Perhaps @anchadian is the author of the story, nom de plume Hannah, because I fail to see that there's anything powerful about it. It's descriptive, flowery, factually incorrect, and in line with most stories the NYT publish about Thailand these days, in that it has to have mention of military, junta, protests and in this case, a couple of poor dead "Thai dissidents" in the Mekong, all of which has nothing whatsoever to do with the smog!

 

Add to that: "A vendor of coconut ice cream failed to stop his pushcart from careening into a sewer" - hasn't been an open sewer in the capital for years, though a few klongs might smell like it.  

 

"Officials from Thailand’s Pollution Department estimate that vehicle emissions account for roughly 60 percent of the city’s chemical haze." - perhaps, but the deadly problem with this smog is PM2.5 particulate matter, particles of 2.5 microns or less, small enough to traverse your lungs and enter your blood stream. Not a chemical soup of O3, NO2, SO2 and CO2 which are all actually at reasonable levels at the moment. And PM2.5 particles don't come from normal vehicle emissions.  

 

"There are too many cars for too few roads, and too little interest in public transportation." - not true. Get on a BTS or MRT in peak hour and see how little interest there is.

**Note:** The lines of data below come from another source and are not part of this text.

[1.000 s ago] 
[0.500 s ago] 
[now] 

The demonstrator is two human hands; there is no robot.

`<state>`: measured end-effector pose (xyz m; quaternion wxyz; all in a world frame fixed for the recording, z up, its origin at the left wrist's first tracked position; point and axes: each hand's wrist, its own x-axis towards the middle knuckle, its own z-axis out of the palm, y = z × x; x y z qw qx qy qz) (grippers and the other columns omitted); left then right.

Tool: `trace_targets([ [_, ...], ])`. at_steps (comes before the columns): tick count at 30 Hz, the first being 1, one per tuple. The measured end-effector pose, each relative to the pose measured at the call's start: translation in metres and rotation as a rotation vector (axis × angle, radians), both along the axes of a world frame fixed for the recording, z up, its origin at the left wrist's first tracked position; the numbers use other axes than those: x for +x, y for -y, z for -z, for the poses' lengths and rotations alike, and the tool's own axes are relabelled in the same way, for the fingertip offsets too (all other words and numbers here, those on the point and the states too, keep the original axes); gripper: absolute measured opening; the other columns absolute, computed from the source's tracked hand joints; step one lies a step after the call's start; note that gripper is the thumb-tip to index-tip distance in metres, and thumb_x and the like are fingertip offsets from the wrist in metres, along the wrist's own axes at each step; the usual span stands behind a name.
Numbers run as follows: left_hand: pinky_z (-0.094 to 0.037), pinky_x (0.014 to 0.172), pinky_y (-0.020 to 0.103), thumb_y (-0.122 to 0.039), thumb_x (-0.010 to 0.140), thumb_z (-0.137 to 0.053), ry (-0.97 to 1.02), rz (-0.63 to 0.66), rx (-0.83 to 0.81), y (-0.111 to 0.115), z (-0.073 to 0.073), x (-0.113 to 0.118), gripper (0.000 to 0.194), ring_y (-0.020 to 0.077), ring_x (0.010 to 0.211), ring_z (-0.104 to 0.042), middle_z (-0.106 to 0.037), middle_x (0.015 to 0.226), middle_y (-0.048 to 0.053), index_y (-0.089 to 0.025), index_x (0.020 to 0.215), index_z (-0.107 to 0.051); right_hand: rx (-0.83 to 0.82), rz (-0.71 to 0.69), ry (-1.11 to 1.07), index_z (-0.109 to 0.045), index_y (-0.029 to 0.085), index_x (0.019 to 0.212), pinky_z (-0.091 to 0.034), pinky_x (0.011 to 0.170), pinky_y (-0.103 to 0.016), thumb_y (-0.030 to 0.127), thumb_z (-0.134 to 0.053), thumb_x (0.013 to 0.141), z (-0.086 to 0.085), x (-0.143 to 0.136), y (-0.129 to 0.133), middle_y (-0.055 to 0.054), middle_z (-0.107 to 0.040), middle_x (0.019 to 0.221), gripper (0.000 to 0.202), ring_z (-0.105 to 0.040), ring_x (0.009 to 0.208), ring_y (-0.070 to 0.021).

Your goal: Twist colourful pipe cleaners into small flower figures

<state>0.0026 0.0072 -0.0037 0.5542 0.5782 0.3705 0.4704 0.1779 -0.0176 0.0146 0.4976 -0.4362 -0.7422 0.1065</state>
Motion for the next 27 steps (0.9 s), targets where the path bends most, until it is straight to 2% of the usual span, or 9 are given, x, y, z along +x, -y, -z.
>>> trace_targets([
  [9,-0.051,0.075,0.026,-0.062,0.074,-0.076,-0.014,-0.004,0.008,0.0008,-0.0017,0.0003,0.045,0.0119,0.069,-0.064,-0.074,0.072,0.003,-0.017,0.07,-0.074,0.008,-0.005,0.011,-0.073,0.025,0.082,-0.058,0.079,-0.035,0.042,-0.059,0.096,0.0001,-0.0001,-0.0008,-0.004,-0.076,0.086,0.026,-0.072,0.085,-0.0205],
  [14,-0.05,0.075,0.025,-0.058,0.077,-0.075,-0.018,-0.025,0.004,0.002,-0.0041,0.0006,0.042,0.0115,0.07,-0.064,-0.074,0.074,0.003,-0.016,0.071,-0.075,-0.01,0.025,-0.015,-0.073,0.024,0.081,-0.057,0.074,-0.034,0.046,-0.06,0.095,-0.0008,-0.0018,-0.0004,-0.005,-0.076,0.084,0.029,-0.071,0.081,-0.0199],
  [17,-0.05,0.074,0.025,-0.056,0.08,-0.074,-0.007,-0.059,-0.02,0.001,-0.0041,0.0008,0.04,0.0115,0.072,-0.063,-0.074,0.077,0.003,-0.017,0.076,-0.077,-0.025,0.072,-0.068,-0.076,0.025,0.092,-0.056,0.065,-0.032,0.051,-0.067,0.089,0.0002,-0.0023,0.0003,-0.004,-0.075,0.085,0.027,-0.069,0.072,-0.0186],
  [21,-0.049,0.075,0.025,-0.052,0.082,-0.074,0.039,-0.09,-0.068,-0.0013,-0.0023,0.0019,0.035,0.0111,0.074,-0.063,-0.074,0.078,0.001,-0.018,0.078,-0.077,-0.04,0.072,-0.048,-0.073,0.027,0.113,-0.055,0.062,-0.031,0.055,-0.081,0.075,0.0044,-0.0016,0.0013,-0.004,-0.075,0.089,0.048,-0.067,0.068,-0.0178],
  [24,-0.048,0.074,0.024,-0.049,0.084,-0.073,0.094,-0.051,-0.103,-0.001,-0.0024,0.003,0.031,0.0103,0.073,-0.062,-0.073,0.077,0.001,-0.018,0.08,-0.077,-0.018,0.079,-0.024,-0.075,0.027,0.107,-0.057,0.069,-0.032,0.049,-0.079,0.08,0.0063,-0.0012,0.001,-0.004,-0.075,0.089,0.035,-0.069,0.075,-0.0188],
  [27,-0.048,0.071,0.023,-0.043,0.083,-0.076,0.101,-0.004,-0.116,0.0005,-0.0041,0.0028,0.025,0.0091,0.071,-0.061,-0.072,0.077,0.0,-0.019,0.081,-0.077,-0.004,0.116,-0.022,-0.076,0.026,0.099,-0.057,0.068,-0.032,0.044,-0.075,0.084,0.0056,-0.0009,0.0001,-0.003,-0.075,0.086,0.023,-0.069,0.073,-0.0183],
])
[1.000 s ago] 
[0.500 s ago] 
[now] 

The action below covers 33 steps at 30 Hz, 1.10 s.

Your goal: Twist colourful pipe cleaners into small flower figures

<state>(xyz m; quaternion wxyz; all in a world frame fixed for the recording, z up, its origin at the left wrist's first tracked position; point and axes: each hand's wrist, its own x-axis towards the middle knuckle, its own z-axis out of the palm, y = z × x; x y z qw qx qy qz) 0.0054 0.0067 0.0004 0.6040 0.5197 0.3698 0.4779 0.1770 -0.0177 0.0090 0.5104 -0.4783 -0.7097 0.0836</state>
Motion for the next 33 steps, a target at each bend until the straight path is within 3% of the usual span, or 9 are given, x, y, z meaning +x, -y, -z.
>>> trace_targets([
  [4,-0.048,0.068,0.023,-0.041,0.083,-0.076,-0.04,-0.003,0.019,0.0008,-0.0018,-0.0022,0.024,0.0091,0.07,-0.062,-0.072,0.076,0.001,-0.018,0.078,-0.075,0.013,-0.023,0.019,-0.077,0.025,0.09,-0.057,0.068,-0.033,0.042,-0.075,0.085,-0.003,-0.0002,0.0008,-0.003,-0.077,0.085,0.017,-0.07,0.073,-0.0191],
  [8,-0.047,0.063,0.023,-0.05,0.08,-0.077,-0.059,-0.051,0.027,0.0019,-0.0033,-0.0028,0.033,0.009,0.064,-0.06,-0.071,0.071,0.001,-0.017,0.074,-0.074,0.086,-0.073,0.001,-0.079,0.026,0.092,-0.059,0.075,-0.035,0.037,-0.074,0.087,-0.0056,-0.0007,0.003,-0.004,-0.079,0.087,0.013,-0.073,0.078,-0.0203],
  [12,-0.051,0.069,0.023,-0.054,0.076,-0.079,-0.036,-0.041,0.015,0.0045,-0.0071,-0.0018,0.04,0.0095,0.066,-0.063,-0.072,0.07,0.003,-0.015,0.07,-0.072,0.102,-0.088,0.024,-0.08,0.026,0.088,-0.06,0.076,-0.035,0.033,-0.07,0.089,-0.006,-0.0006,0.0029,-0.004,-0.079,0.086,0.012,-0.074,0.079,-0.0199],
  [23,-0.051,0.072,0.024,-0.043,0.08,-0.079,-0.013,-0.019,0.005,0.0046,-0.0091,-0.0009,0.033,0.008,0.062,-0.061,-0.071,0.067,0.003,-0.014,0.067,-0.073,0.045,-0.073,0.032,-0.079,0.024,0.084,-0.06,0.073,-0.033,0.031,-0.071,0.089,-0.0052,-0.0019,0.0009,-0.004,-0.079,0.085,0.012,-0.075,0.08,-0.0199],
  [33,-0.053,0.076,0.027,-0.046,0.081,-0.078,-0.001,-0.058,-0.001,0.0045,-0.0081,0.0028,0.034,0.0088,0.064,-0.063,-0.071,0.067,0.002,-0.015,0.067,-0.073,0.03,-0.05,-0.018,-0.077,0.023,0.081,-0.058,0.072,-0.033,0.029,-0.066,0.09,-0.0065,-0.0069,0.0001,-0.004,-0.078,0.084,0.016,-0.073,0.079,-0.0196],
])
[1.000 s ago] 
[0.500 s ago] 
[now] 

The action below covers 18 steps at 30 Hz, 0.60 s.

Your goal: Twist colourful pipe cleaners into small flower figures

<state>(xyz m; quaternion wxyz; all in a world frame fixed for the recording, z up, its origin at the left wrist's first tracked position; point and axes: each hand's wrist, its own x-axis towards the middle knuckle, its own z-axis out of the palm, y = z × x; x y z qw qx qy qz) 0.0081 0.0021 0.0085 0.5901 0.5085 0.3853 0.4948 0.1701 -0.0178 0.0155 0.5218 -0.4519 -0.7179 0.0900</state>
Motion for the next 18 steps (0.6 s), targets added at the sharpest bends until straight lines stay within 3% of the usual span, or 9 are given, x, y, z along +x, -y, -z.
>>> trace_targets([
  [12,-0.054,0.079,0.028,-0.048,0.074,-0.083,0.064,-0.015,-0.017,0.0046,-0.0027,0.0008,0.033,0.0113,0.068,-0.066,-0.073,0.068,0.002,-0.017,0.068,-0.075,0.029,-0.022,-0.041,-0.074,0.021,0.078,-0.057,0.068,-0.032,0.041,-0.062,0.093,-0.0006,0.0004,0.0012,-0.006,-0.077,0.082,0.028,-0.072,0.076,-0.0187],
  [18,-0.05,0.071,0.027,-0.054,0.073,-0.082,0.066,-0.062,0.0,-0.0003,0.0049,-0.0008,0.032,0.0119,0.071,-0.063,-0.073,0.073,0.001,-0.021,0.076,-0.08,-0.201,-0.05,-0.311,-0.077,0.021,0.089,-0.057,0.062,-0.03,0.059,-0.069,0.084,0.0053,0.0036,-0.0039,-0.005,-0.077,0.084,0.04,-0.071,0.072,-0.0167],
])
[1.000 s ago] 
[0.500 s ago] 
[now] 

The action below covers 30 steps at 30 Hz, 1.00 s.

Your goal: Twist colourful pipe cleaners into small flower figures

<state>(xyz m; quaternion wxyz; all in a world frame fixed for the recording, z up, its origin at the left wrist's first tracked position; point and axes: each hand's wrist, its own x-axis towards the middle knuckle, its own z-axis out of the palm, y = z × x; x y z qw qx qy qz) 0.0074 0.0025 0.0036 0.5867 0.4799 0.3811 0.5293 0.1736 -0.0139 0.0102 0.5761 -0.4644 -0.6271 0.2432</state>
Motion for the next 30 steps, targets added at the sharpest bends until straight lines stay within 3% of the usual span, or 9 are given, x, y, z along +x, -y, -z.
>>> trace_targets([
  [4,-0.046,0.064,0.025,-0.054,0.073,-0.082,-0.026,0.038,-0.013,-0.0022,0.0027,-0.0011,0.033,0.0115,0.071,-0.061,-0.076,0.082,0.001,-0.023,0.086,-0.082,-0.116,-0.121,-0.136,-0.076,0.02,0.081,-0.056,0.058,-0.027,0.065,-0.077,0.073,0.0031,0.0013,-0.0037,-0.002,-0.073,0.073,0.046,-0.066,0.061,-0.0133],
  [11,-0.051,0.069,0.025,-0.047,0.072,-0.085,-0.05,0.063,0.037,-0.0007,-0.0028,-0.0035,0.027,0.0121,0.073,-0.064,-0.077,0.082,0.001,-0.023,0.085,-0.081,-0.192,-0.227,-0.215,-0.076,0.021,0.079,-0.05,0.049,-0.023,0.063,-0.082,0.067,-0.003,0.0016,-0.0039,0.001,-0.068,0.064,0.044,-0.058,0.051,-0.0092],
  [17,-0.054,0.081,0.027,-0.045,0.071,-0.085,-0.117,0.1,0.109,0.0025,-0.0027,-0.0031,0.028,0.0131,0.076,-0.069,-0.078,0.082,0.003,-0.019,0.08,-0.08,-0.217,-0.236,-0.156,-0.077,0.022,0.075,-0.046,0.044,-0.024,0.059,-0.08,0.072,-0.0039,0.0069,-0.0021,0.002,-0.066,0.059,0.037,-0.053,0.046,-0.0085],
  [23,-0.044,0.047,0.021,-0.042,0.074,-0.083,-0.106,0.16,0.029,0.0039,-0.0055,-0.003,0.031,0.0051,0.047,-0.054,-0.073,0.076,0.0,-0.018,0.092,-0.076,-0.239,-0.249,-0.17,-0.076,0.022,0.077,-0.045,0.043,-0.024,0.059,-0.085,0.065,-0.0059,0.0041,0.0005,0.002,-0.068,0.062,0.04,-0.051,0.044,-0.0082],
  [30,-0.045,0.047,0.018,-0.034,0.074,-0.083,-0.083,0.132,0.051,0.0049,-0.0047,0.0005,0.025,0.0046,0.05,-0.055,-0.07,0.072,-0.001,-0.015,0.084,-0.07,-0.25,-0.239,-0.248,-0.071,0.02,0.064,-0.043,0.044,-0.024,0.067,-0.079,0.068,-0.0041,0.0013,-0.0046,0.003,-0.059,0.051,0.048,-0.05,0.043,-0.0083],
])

With 100kms of new rail under construction, it's more a case of supply not meeting demand yet. And when winds are from any other direction, all those cars and lack of roads don't cause smog.

 

I don't mind a good NYT story from time to time, but writing of everything you seem to dislike about our host country, and then tying it to SMOKE caused by mainly Cambodian farmers (and many Thais too) burning rice and cane fields and then Easterly and North-Easterly winds blowing it into the capital and Central Plains, is doing the country a disservice.

 

PM2.5 pollution is MAINLY carried in smoke from large fires (and cooking with charcoal doesn't help either), and anyone who has lived in SE Asia for a while knows that Singapore and Malaysia suffer the same fate each year when Indonesia's slash-and-burn farmers do the same thing and it's carried on favourable winds.

 

It's a shame this Government, and Hannah, aren't capable of figuring that out too.